• _Work request_
Within the material below, how many lines contain the word "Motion"? Give that number only.
■ ■ ■ ■ ■ ■ ■
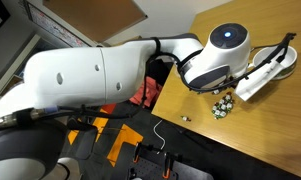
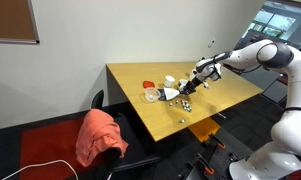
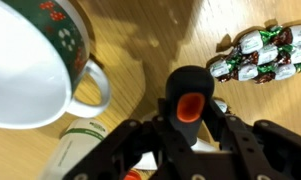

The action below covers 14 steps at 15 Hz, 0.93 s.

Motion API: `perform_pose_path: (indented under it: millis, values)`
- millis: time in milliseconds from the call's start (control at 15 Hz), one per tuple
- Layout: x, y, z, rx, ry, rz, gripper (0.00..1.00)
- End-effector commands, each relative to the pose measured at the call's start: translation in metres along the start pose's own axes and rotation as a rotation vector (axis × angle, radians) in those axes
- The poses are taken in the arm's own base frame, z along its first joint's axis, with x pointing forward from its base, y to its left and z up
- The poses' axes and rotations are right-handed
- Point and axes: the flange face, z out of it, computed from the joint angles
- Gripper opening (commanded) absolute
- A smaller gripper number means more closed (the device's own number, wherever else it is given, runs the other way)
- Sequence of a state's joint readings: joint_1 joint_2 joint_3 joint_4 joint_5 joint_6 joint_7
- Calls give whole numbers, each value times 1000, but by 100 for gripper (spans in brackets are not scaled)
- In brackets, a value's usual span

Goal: Use the brush to sweep the candy on the table

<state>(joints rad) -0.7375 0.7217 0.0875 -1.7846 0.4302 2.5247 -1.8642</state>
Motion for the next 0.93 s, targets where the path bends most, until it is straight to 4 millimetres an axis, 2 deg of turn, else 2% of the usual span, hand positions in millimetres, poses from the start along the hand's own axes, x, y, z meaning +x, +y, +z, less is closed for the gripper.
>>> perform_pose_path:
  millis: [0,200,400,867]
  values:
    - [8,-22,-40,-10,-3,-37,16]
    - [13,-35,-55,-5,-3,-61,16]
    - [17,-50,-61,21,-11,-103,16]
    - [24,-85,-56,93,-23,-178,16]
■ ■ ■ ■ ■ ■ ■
• _Your response_
2